The behavior is simpler than that of $\{a(n)\}$,
and we leave it to the reader to show that, for $n \ge 5$,
$b(n)$ is given by
\begin{eqnarray*}
b(4t-2) & = & 4t \,, \\
b(4t-1) & = & 6t -3 \,, \\
b(4t) & = & 6t-1 \,, \\
b(4t+1) & = & 6t +1 \,.
\end{eqnarray*}
All odd numbers occur.
The only even numbers are 2 and $4t$, $t \ge 2$.
(The square ${\mathbf {b}}^{(2)}$ is not so interesting.)
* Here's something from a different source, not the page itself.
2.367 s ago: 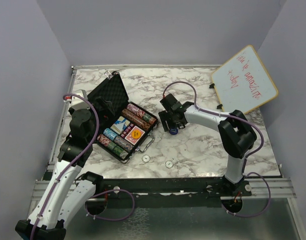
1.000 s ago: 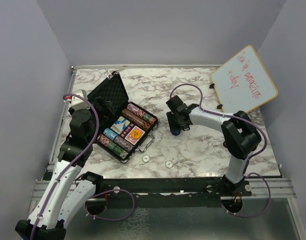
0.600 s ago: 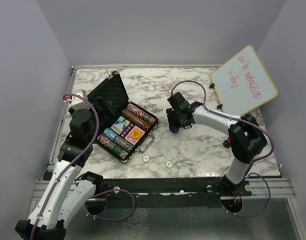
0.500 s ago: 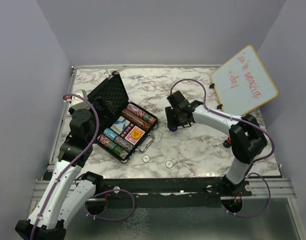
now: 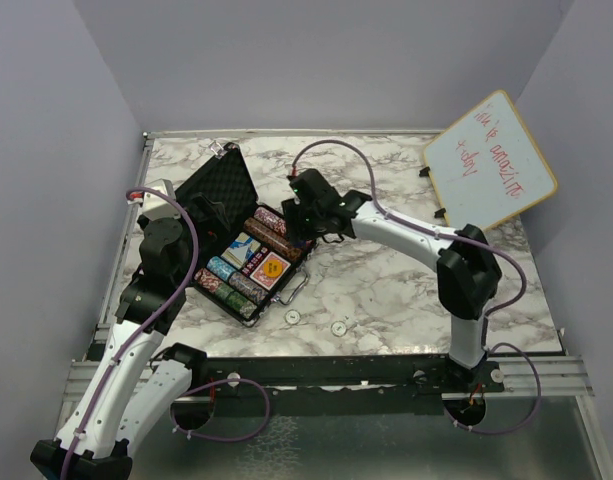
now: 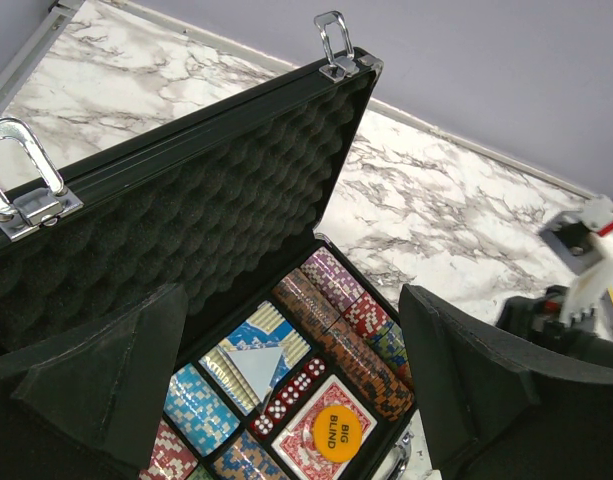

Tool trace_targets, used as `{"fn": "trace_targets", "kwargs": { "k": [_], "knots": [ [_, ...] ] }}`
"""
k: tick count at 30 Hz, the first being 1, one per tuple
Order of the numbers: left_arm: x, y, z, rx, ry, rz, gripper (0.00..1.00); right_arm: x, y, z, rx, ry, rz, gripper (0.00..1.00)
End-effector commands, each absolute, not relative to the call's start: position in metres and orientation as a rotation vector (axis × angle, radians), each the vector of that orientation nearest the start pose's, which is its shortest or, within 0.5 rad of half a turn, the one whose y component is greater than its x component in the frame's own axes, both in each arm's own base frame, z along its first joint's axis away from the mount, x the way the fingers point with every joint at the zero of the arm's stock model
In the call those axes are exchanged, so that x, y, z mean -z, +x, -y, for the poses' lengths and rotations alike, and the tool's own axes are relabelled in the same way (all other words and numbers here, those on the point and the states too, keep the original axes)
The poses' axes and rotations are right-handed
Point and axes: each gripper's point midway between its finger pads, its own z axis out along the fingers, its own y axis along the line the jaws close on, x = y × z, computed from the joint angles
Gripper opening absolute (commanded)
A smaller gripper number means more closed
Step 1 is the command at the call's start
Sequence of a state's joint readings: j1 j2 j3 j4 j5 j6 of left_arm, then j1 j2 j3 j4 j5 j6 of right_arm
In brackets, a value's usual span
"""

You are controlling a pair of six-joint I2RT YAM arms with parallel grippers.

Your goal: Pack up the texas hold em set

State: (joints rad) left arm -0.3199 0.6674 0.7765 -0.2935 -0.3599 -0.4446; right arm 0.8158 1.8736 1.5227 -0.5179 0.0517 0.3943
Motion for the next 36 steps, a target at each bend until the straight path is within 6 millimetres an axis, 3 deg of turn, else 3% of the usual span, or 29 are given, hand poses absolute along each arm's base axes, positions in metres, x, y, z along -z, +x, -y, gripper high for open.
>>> {"fn": "trace_targets", "kwargs": {
  "k": [1,8,13,22,29,34,36],
  "knots": [
    [-0.283,0.281,0.04,0.221,-0.383,-1.696,0.95,-0.112,0.313,-0.411,-0.549,-0.586,-2.437,0.53],
    [-0.287,0.28,0.04,0.235,-0.383,-1.685,0.95,-0.11,0.31,-0.475,-0.72,-0.613,-2.367,0.53],
    [-0.286,0.279,0.037,0.222,-0.392,-1.683,0.95,-0.104,0.31,-0.5,-0.771,-0.631,-2.351,0.53],
    [-0.287,0.279,0.037,0.223,-0.397,-1.679,0.95,-0.09,0.315,-0.516,-0.746,-0.655,-2.357,0.55],
    [-0.288,0.278,0.036,0.221,-0.399,-1.677,0.95,-0.079,0.307,-0.522,-0.751,-0.701,-2.376,0.56],
    [-0.288,0.278,0.036,0.227,-0.408,-1.675,0.95,-0.078,0.307,-0.524,-0.746,-0.715,-2.379,0.56],
    [-0.288,0.278,0.036,0.226,-0.41,-1.674,0.95,-0.079,0.307,-0.524,-0.749,-0.723,-2.376,0.6]
  ]
}}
\paragraph{(3.2) ``Even'' version.}
If instead we change ``odd'' in the definition of $\{a(n)\}$ to ``even'',
we obtain a sequence $\bc$ which is best started at $n=0$:
$c(n)$, $n \ge 0$, is the smallest nonnegative integer $> c(n-1)$ 
which is consistent with the condition that
\beql{Eqc}
\mbox{``$n$ is a member of the sequence if and only if $c(n)$ is even.''}
\eeq
This is \htmladdnormallink{A79253}{http://www.research.att.com/cgi-bin/access.cgi/as/njas/sequences/eisA.cgi?Anum=A079253}:
0, 3, 5, 6, 7, 8, 10, 12, 14, 15, $\ldots$.
It is easily seen that $c(n) = a(n+1) -1$ for $n \ge 0$,
so there is nothing essentially new here.
Also $\bc^{(2)} = \{0\} \cup 2 \PP +4$.

\paragraph{(3.3) The ``lying'' version.}
The lying version of Aronson's sequence is based on
the completely false sentence ``t is the 
second, third, fifth, sixth, 
seventh, $\ldots$ letter of this sentence.''
The sentence specifies exactly those letters that are 
not t's, and produces the sequence (\htmladdnormallink{A81023}{http://www.research.att.com/cgi-bin/access.cgi/as/njas/sequences/eisA.cgi?Anum=A081023}) 2, 
3, 5, 6, 7, 8, 9, 10, 11, 12, $\ldots$.

Just as $\{a(n)\}$ is an analogue of Aronson's sequence, we can define
an analogue
$\{d(n): n \ge 1 \}$ of this sequence 
by saying that: $d(n)$ is the smallest positive 
integer $> d(n-1)$ such that the condition ``$n$ is in the sequence
if and only if $d(n)$ is odd'' is false.
Equivalently, the condition ``either $n$ is in the sequence and
$d(n)$ is even or $n$ is not in the sequence and $d(n)$ is odd''
should be true.
The resulting sequence
(\htmladdnormallink{A80653}{http://www.research.att.com/cgi-bin/access.cgi/as/njas/sequences/eisA.cgi?Anum=A080653}) begins 2, 4, 5, 6, 8, 10, 11, 12, 13, 14, $\ldots$.
We will give an explicit formula for $d(n)$ in
the next section.

A related sequence is also of interest. Let $\{d'(n)\}$
be defined by $d'(1) = 2$, and, for $n>1$, 
$d'(n)$ is the smallest integer greater than $d'(n-1)$
such that the condition ``$n$ and $d'(d'(n))$ have opposite parities''
can always be satisfied.
One can show that this is the sequence
$$
2, 4, 5, 7, 8, 9, 11, 12, 13, 14, 16, \ldots
$$
(\htmladdnormallink{A14132}{http://www.research.att.com/cgi-bin/access.cgi/as/njas/sequences/eisA.cgi?Anum=A014132}),
the complement of the triangular numbers
(\htmladdnormallink{A217}{http://www.research.att.com/cgi-bin/access.cgi/as/njas/sequences/eisA.cgi?Anum=A000217}),
with $d'(n) ~=~ n ~+$ (nearest integer to $\sqrt{2n}$).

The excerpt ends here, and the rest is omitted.